§ **Exercise aim**
The records that follow must be repeated verbatim, every one of them.

===== Data in this exercise

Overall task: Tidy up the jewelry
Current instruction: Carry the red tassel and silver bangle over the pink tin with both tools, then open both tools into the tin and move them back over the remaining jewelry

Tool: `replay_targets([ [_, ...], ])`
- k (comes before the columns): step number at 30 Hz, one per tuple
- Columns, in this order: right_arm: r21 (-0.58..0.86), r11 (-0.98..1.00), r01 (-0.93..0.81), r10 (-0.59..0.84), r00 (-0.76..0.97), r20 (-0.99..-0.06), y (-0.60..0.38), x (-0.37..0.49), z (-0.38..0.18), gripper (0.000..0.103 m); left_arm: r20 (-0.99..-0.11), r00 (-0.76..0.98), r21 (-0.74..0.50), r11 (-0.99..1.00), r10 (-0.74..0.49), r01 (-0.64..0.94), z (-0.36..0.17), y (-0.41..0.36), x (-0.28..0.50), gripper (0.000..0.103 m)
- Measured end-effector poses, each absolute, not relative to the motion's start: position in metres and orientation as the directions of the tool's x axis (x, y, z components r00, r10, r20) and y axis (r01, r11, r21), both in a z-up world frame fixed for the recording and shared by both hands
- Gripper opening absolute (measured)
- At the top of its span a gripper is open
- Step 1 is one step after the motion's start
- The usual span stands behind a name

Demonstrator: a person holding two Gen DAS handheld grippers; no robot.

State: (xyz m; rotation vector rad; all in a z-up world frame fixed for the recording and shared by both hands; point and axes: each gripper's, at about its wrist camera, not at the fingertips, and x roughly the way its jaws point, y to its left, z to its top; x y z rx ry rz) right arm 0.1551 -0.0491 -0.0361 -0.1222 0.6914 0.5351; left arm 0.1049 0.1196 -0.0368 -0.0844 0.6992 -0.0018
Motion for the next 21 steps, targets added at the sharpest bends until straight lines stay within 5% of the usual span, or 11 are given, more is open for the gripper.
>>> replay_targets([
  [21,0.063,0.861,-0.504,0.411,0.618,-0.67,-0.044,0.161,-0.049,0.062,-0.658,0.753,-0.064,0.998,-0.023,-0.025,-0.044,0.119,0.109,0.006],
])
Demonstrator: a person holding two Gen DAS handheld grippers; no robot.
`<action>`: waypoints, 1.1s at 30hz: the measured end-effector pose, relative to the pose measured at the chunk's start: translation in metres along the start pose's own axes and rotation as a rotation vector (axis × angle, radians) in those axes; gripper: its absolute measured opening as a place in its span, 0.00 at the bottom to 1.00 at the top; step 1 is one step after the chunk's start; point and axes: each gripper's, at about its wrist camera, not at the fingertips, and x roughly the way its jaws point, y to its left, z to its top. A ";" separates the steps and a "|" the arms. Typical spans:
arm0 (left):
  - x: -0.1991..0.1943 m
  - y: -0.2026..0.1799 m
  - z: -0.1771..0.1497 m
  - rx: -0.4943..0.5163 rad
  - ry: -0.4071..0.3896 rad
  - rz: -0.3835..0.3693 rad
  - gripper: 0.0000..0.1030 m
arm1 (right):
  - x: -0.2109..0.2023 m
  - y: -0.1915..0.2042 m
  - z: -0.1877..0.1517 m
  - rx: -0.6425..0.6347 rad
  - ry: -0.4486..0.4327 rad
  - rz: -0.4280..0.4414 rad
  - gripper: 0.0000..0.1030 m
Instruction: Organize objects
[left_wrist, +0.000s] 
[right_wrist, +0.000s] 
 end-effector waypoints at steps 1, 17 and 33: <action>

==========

§ **Response to this exercise**
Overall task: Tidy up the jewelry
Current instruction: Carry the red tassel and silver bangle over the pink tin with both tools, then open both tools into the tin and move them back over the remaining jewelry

Tool: `replay_targets([ [_, ...], ])`
- k (comes before the columns): step number at 30 Hz, one per tuple
- Columns, in this order: right_arm: r21 (-0.58..0.86), r11 (-0.98..1.00), r01 (-0.93..0.81), r10 (-0.59..0.84), r00 (-0.76..0.97), r20 (-0.99..-0.06), y (-0.60..0.38), x (-0.37..0.49), z (-0.38..0.18), gripper (0.000..0.103 m); left_arm: r20 (-0.99..-0.11), r00 (-0.76..0.98), r21 (-0.74..0.50), r11 (-0.99..1.00), r10 (-0.74..0.49), r01 (-0.64..0.94), z (-0.36..0.17), y (-0.41..0.36), x (-0.28..0.50), gripper (0.000..0.103 m)
- Measured end-effector poses, each absolute, not relative to the motion's start: position in metres and orientation as the directions of the tool's x axis (x, y, z components r00, r10, r20) and y axis (r01, r11, r21), both in a z-up world frame fixed for the recording and shared by both hands
- Gripper opening absolute (measured)
- At the top of its span a gripper is open
- Step 1 is one step after the motion's start
- The usual span stands behind a name

Demonstrator: a person holding two Gen DAS handheld grippers; no robot.

State: (xyz m; rotation vector rad; all in a z-up world frame fixed for the recording and shared by both hands; point and axes: each gripper's, at about its wrist camera, not at the fingertips, and x roughly the way its jaws point, y to its left, z to its top; x y z rx ry rz) right arm 0.1551 -0.0491 -0.0361 -0.1222 0.6914 0.5351; left arm 0.1049 0.1196 -0.0368 -0.0844 0.6992 -0.0018
Motion for the next 21 steps, targets added at the sharpest bends until straight lines stay within 5% of the usual span, or 11 are given, more is open for the gripper.
>>> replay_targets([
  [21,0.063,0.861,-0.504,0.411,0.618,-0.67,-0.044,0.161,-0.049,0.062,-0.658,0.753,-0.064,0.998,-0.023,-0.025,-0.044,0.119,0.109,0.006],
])
Demonstrator: a person holding two Gen DAS handheld grippers; no robot.
`<action>`: waypoints, 1.1s at 30hz: the measured end-effector pose, relative to the pose measured at the chunk's start: translation in metres along the start pose's own axes and rotation as a rotation vector (axis × angle, radians) in those axes; gripper: its absolute measured opening as a place in its span, 0.00 at the bottom to 1.00 at the top; step 1 is one step after the chunk's start; point and axes: each gripper's, at about its wrist camera, not at the fingertips, and x roughly the way its jaws point, y to its left, z to its top. A ";" separates the steps and a "|" the arms. Typical spans:
arm0 (left):
  - x: -0.1991..0.1943 m
  - y: -0.2026..0.1799 m
  - z: -0.1771..0.1497 m
  - rx: -0.4943..0.5163 rad
  - ry: -0.4071..0.3896 rad
  - rz: -0.3835..0.3693 rad
  - gripper: 0.0000..0.1030 m
arm1 (right):
  - x: -0.2109..0.2023 m
  - y: -0.1915..0.2042 m
  - z: -0.1877..0.1517 m
  - rx: -0.6425..0.6347 rad
  - ry: -0.4486..0.4327 rad
  - rz: -0.4280..0.4414 rad
  - gripper: 0.0000..0.1030 m
Instruction: Organize objects
[left_wrist, +0.000s] 
[right_wrist, +0.000s] 
 end-effector waypoints at steps 1, 17 and 33: <action>

Work on the answer has been completed.